Dinar menyeringai pahit. “Bukan begitu maksud saya, Bu,” katanya. “Karena sayang sama anak, makanya saya minta anak saya dirujuk ke dokter khusus mata saja.”
“Kalau saya lihat sih, mata anak ibu menderita radang. Sering dikucek-kucek ini, terus luka,” katanya. “Kita kasih salap saja dulu, ya. Kalau nggak sembuh juga, ibu bawa ke puskesmas. Nanti kami rujuk ke rumah sakit khusus mata.” Dokter tersebut menuliskan resep.
“Nggak bisa sekarang saja kasih surat rujuknya, Bu?” Dinar bertanya lagi.
“Nggak bisa, Bu.” Dokter tersebut menggeleng. “Pasien harus diobati dulu di tingkat puskesmas, setelah itu dirujuk ke rumah sakit jika memang perlu penanganan lebih lanjut. Lagian, kami nggak bawa printer. Surat rujuknya harus diketik dulu, terus dicetak, terus distempel, biar bisa ibu bawa ke rumah sakit.” Dokter itu menyerahkan resep obat atas nama Mala ke meja sebelah. “Antre ke sebelah lagi, ya. Tunggu obatnya.”
Dinar mengangguk saja. Dia bawa Mala mengantre sekali lagi.
Setelah sedikit lebih lama menunggu, Dinar akhirnya menerima bungkusan obat atas nama anaknya.
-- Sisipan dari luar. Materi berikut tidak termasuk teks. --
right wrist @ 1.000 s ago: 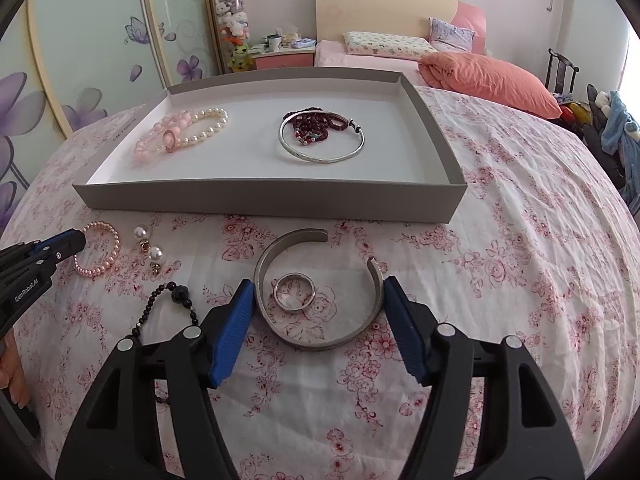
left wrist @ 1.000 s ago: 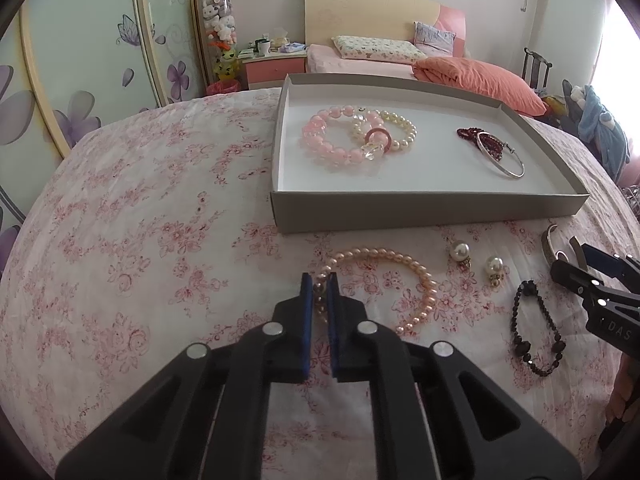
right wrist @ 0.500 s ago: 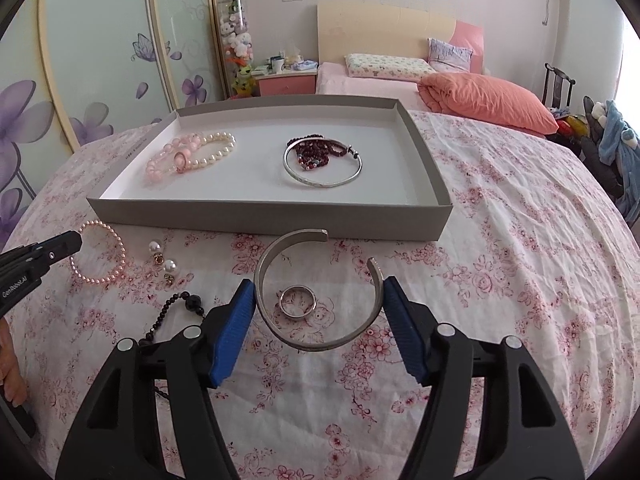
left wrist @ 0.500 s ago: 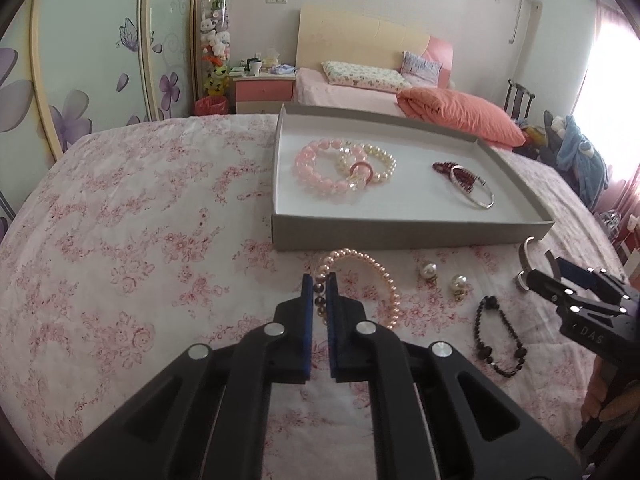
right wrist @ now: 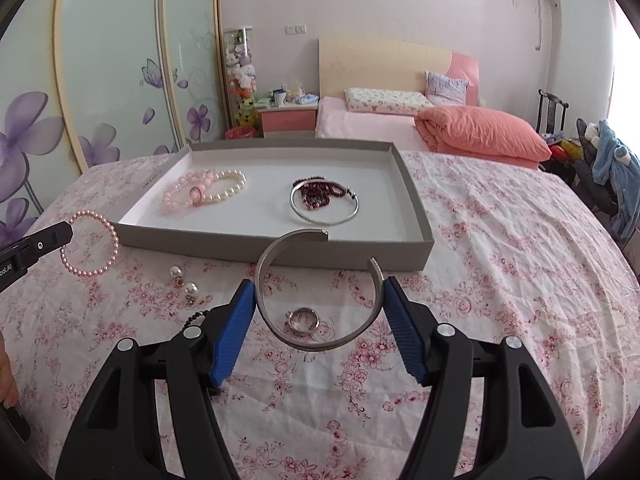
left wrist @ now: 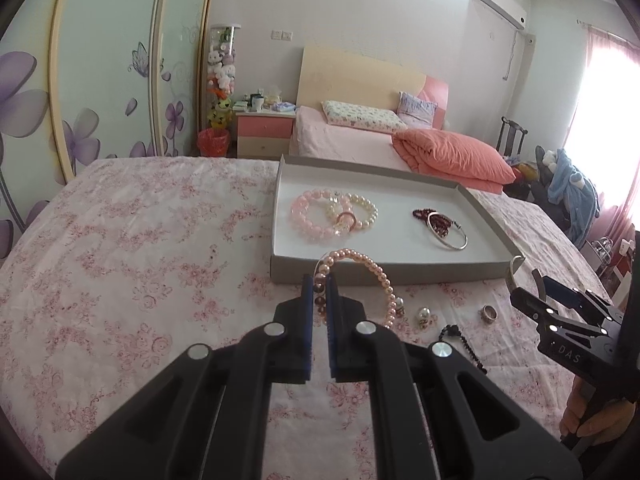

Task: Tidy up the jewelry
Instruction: 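Carry the pearl bracelet and cuff bangle into the grey tray and open both tools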

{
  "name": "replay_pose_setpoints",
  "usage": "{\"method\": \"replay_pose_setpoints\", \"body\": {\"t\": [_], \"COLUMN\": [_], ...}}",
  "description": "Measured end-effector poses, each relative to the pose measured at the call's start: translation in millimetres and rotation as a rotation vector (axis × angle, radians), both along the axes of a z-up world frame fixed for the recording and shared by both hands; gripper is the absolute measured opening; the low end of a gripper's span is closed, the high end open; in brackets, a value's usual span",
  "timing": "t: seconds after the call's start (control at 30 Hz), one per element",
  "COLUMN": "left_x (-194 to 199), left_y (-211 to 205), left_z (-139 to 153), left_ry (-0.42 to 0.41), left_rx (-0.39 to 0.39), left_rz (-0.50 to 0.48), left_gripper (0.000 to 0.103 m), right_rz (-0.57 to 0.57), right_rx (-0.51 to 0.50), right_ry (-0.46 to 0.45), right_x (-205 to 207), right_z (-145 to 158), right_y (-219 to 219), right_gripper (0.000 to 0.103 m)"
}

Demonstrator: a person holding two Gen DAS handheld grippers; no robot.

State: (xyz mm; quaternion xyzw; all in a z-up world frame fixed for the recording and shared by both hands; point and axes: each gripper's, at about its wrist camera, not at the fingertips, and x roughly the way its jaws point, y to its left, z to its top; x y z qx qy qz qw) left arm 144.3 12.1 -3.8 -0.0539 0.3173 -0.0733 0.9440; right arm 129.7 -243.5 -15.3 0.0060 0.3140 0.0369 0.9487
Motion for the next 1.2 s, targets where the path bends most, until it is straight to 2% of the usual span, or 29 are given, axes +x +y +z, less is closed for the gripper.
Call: {"method": "replay_pose_setpoints", "body": {"t": [0.3, 0.47, 0.77, 1.2], "left_x": [-18, -20, -7, 52], "left_y": [-7, -15, -28, -38], "left_z": [27, 36, 42, 41], "left_ry": [-0.12, -0.156, -0.17, -0.155], "left_rx": [0.027, 0.045, 0.066, 0.079], "left_rz": [0.03, 0.031, 0.019, 0.033], "left_gripper": [0.007, 0.007, 0.007, 0.007], "right_rz": [0.029, 0.037, 0.022, 0.013], "right_rx": [-0.025, -0.025, -0.027, -0.042], "right_ry": [-0.149, -0.2, -0.247, -0.265], "right_x": [-17, -20, -10, 35], "right_z": [26, 36, 49, 55], "right_y": [13, 16, 14, 16], "right_gripper": [0.065, 0.065, 0.065, 0.065]}}
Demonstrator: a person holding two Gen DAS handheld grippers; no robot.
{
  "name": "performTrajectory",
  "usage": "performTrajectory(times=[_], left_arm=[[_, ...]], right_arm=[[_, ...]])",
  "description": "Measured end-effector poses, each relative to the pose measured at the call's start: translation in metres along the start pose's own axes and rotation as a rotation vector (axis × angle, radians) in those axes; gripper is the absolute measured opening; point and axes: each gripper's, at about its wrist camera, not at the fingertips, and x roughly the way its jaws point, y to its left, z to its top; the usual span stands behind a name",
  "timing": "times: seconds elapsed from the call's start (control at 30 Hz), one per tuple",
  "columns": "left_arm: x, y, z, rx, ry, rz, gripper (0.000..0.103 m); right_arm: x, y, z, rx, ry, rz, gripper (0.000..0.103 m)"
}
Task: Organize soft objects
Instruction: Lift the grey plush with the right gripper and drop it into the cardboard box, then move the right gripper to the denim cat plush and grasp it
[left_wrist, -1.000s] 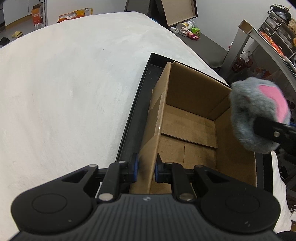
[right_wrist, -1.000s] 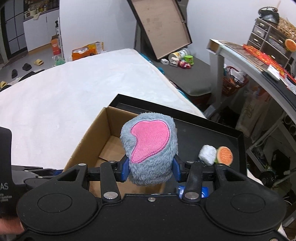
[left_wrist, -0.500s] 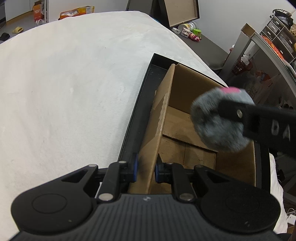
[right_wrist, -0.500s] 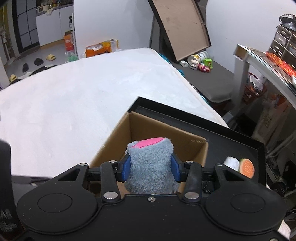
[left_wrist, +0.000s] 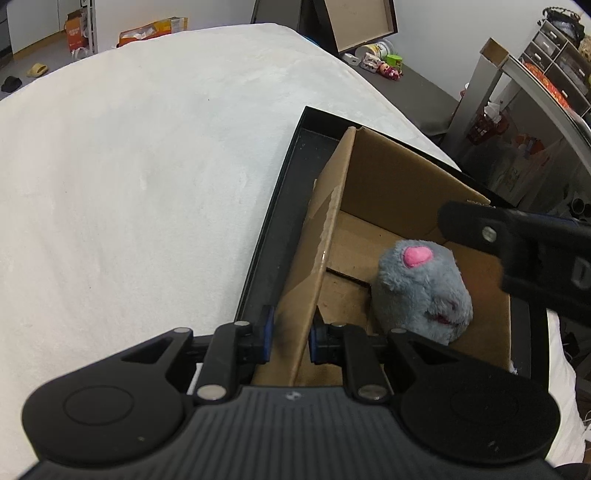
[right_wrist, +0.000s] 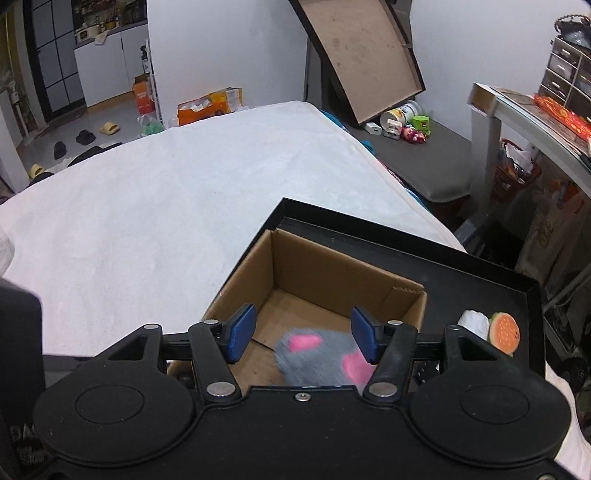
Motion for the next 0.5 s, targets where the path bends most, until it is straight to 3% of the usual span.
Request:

Dinar langsung memeriksa isinya. Namun, yang Dinar terima hanyalah salep mata yang biasa dia beli di apotek pasar, obat yang sama yang diberikan Kakek Andi selama ini. Tidak ada bedanya. Bahkan nama dan bentuk dan warnanya mirip. Dinar mengeluh sekali lagi. “Ini nggak mempan,” katanya, membawa Mala dan ibunya kembali ke rumah.
“Bersyukur sajalah sudah dikasih obat,” kata ibunya.
“Apanya yang perlu disyukuri kalau obatnya nggak mempan?” Dinar malah mengomel. “Kenapa yang datang ke sini selalu dokter umum? Masih muda-muda pula, belum banyak pengalaman. Kenapa mereka nggak pernah bawa dokter spesialis? Spesialis tulang, spesialis anak, kan bisa. Dokter umum mana tahu tentang mata dan tulang.”